Gold fell in London, after climbing the most in two weeks yesterday, as a gain in equities curbed demand for the metal as a protection of wealth.

Gold jumped 1.7 percent yesterday, the most since May 20, as U.S. manufacturing unexpectedly contracted in May at the fastest pace in four years. The dollar rebounded from a three-week low set yesterday. European equities climbed as Federal Reserve Bank of Atlanta President Dennis Lockhart said recent data suggest the economy isn’t strong enough to justify a reduction in the central bank’s bond-buying program.

“A recovery in the stock market is currently a negative factor for gold,” Peter Fertig, the owner of Quantitative Commodity Research Ltd. in Hainburg, Germany, said today by phone. “Investors have an incentive to shift funds from gold into equities,” and a rebound in the dollar is also weighing on bullion, he said.

Gold for immediate delivery fell 0.3 percent to $1,406.90 an ounce by 9:42 a.m. in London. Bullion for August delivery was 0.4 percent lower at $1,406.30 on the Comex in New York.
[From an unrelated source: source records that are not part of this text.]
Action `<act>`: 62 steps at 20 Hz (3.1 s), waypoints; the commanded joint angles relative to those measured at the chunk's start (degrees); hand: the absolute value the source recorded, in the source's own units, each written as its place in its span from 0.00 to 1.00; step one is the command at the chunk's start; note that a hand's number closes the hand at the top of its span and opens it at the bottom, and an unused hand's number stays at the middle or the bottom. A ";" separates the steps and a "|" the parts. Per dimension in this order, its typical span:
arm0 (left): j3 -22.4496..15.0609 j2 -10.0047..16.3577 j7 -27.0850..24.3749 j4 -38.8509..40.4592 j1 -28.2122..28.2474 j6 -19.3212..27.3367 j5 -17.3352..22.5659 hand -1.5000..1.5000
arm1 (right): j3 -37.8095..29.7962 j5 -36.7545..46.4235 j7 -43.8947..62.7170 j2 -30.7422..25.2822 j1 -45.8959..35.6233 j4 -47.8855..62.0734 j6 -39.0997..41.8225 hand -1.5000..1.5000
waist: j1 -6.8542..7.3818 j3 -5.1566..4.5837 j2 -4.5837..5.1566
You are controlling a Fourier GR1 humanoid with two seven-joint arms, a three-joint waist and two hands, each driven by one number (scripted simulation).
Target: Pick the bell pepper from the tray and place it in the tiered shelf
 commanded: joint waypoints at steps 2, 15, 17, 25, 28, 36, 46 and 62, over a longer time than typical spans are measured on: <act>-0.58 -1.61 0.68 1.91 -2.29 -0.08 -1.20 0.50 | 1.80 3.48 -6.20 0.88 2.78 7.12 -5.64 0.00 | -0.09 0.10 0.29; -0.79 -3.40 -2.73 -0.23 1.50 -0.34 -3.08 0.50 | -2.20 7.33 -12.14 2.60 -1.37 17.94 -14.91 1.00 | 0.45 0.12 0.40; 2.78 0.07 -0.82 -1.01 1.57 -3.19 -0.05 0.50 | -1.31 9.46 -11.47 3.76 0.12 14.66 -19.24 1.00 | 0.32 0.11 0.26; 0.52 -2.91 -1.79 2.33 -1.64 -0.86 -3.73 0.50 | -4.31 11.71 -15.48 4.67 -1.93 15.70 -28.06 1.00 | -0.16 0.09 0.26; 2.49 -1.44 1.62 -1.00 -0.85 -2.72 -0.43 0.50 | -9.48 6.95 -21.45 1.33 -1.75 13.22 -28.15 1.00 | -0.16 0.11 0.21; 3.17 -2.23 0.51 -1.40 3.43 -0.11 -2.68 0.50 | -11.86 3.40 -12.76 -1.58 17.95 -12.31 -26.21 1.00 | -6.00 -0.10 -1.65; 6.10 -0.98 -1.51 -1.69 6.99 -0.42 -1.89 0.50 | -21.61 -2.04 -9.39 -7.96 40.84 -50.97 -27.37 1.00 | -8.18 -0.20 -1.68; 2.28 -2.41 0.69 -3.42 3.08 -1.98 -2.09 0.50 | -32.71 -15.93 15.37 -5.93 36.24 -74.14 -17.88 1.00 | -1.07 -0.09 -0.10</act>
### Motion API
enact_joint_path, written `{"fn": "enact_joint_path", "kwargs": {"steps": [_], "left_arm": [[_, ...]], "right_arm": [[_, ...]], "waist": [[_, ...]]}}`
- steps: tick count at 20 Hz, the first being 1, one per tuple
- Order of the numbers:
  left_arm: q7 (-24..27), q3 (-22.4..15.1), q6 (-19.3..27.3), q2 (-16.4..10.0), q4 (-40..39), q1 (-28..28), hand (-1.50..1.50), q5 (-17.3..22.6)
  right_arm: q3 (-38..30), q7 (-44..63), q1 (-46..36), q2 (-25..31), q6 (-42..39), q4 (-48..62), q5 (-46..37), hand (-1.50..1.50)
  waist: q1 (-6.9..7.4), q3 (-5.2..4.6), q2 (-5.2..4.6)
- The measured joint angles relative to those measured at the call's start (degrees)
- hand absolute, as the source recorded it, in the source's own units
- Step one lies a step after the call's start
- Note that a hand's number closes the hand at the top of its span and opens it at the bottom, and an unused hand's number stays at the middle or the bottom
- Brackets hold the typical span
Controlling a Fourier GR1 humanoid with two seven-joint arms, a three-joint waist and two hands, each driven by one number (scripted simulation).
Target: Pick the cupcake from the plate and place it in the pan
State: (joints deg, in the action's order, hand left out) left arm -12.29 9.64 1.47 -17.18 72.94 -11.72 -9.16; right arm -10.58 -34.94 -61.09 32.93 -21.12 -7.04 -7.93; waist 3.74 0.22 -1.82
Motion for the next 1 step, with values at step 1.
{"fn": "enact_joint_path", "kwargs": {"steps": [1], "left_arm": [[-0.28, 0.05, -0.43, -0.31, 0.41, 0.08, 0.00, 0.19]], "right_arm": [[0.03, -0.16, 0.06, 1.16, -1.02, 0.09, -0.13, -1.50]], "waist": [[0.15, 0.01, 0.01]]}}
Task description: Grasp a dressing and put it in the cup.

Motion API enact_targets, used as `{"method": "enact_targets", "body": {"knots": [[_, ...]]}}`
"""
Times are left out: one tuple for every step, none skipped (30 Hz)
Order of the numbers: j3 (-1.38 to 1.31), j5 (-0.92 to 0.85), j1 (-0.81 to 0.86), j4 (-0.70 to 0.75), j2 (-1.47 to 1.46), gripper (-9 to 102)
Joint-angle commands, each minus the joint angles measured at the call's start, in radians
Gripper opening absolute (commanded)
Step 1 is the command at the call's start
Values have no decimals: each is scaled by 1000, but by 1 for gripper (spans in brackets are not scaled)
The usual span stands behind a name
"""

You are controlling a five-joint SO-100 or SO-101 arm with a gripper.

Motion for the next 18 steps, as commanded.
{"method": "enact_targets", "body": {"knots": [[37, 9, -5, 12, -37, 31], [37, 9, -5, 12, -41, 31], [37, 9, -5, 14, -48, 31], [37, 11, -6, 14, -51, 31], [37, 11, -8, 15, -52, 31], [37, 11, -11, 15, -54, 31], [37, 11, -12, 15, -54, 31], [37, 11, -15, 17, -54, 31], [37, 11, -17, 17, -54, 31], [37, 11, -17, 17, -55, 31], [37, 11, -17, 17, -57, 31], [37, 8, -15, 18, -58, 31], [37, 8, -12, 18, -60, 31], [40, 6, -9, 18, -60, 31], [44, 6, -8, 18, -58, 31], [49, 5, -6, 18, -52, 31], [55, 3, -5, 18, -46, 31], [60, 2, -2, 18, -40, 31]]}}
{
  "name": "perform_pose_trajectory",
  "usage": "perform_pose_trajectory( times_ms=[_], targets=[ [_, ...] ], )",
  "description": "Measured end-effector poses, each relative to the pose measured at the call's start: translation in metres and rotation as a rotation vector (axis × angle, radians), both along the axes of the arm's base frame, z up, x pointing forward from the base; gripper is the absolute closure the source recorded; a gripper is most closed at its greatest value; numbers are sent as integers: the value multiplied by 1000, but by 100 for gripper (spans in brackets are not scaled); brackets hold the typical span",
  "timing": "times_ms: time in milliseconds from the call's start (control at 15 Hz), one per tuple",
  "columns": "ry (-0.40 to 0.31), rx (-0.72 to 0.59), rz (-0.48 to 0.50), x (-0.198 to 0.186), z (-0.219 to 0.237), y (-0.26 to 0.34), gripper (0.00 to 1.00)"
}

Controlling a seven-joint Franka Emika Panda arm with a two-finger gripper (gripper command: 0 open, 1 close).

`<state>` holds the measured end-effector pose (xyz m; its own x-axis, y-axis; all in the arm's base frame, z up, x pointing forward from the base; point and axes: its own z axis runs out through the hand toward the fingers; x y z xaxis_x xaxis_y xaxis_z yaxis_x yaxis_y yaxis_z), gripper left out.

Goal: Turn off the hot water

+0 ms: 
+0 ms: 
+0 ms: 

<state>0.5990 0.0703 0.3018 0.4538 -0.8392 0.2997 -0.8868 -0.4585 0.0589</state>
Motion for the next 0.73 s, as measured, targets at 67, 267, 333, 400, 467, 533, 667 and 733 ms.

Futures trading volume was 42 percent below the average in the past 100 days for this time of day, according to data compiled by Bloomberg.

Gold slid 16 percent this year as equities rose and on speculation the Fed may scale back quantitative-easing measures that helped bullion cap a 12-year bull run in 2012. Holdings in exchange-traded products fell 3.6 metric tons to 2,144.7 tons yesterday, the lowest since May 2011, according to data compiled by Bloomberg.

U.S. Dollar

The U.S. Dollar Index, a gauge against six currencies, slid 0.9 percent yesterday after a report showed the Institute for Supply Management’s factory index fell to 49, the lowest reading since June 2009. The dollar gauge was up 0.2 percent today.

Silver for immediate delivery fell 0.5 percent to $22.63 an ounce in London. Palladium was down 0.5 percent at $753.45 an ounce. Platinum lost 0.3 percent to $1,491.90 an ounce. Prices reached the highest since May 15 yesterday after a local union official was killed and a second wounded in a shooting near Lonmin Plc (LMI)’s Marikana mine in South Africa, where labor disputes last year disrupted supplies.